Deze 'natte-vinger-methode' is echter niet optimaal, zegt Otten. 'Je hebt eigenlijk geen idee wat je aan het doen bent.' Bovendien: hoe strenger de testgrens, hoe minder slechte IC's goedgekeurd, maar tegelijk hoe meer goede IC's ten onrechte afgekeurd. 'In de praktijk blijkt dat veel te veel produkten ten onrechte worden afgekeurd. Opbrengstverlies dus, en dat is duur. Met mijn methode kun je dat allemaal veel nauwkeuriger doen.'

Ottens methode houdt - meer dan de natte-vinger-methode - bij vaststelling van de meetgrens naast de grootte van de meetfout rekening met twee andere even cruciale waarden.

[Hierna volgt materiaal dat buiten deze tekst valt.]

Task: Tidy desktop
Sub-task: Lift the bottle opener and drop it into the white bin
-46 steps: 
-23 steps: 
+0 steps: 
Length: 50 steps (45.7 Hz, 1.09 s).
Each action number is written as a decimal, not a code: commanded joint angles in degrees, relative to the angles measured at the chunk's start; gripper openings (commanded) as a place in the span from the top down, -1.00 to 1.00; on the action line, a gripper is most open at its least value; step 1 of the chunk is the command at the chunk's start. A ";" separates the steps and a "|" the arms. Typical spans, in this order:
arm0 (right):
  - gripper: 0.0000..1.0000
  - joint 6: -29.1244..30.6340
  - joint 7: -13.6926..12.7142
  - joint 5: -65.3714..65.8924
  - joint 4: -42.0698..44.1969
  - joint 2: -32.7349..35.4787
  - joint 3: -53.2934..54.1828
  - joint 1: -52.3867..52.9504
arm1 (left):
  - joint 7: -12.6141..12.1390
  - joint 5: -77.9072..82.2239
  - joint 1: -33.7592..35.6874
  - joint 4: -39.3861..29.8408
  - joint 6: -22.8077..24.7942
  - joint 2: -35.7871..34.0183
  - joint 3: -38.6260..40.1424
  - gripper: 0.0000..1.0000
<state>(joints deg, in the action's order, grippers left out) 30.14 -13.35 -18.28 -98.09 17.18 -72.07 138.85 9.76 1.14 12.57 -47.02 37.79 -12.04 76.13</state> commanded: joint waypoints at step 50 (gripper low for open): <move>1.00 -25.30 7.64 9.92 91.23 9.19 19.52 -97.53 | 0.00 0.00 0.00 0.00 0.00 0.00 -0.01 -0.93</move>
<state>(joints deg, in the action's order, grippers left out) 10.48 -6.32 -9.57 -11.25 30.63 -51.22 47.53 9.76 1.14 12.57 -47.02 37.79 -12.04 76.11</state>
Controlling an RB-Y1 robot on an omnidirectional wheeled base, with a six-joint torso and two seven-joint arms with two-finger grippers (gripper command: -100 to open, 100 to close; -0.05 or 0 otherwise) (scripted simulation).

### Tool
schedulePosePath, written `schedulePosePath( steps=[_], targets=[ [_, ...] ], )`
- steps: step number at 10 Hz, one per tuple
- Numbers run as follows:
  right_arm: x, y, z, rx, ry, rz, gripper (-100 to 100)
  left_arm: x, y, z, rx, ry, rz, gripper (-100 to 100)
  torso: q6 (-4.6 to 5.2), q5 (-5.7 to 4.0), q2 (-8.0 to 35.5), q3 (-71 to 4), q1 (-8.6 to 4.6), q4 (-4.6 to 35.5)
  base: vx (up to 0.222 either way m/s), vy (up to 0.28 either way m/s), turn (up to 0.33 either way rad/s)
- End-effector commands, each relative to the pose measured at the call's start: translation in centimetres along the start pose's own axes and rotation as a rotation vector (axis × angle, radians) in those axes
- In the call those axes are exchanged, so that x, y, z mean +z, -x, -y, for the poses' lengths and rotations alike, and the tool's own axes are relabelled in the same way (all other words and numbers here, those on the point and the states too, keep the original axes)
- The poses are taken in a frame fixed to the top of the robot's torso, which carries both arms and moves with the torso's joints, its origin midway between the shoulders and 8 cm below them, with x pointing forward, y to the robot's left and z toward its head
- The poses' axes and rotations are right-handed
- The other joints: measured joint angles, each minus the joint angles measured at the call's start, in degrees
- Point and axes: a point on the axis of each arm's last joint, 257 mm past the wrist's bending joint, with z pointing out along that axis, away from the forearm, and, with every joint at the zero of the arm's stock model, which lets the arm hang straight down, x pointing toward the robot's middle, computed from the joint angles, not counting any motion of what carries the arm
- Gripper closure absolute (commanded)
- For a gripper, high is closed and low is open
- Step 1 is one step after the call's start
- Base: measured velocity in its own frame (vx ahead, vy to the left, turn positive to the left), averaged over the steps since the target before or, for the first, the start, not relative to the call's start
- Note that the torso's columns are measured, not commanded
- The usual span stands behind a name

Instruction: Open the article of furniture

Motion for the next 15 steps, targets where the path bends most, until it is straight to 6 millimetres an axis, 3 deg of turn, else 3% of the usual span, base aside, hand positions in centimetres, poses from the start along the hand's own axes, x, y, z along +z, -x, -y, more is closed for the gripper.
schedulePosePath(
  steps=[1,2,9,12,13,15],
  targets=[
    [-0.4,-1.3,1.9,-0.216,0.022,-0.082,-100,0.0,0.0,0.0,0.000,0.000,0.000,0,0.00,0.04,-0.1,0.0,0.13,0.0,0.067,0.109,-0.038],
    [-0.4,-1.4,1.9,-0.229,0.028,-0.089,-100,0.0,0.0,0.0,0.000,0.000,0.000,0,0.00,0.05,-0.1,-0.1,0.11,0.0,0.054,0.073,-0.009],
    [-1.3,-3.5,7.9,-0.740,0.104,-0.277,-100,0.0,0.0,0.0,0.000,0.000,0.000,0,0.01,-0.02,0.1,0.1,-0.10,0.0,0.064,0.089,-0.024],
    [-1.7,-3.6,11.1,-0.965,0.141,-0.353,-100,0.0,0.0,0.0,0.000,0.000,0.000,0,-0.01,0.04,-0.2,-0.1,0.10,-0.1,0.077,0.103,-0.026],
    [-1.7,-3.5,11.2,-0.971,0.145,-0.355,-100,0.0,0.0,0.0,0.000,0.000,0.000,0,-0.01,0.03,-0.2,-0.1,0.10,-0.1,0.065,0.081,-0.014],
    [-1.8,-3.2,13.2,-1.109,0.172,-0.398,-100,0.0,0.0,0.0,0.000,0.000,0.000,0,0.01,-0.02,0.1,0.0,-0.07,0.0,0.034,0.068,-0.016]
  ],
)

Allereerst de waarde gamma. Dat is het toegestane maximum-percentage foute IC's die zijn goedgekeurd. Niet elke foute IC hoeft namelijk te worden opgespoord. 'Bij zeer grote aantallen wordt vaak afgesproken dat een bepaald percentage niet aan (alle) specificaties hoeft te voldoen.' Het gaat daarbij om 10 tot 100 parts per million (ppm).

Daarnaast is er de fractie risicovolle produkten. 'De meetwaarden die ver van de specificatiegrens afliggen zijn weinig risicovol omdat de kans dat ze niet goed zijn maar klein is. Meetwaarden die dicht bij de specificatiegrens liggen zijn wel risicovol: dat zijn de twijfelgevallen met grote kansop defecten.' En juist in situaties met veel risicovolle meetwaarden kan een betere testgrens-bepaling de nodige opbrengstwinst opleveren.

Otten leidt in zijn proefschrift verschillende statistisch-wiskundige procedures af waarbij testgrenzen nauwkeurig kunnen worden bepaald op een waarde die een maximale opbrengst garandeert bij inachtneming van de waarde gamma (het maximum-percentage produkten dat ten onrechte mag worden goedgekeurd). Dit in de overweging dat bij massa-produkten als IC's een iets ruimere testgrens al tot flinke opbrengstverbetering kan leiden.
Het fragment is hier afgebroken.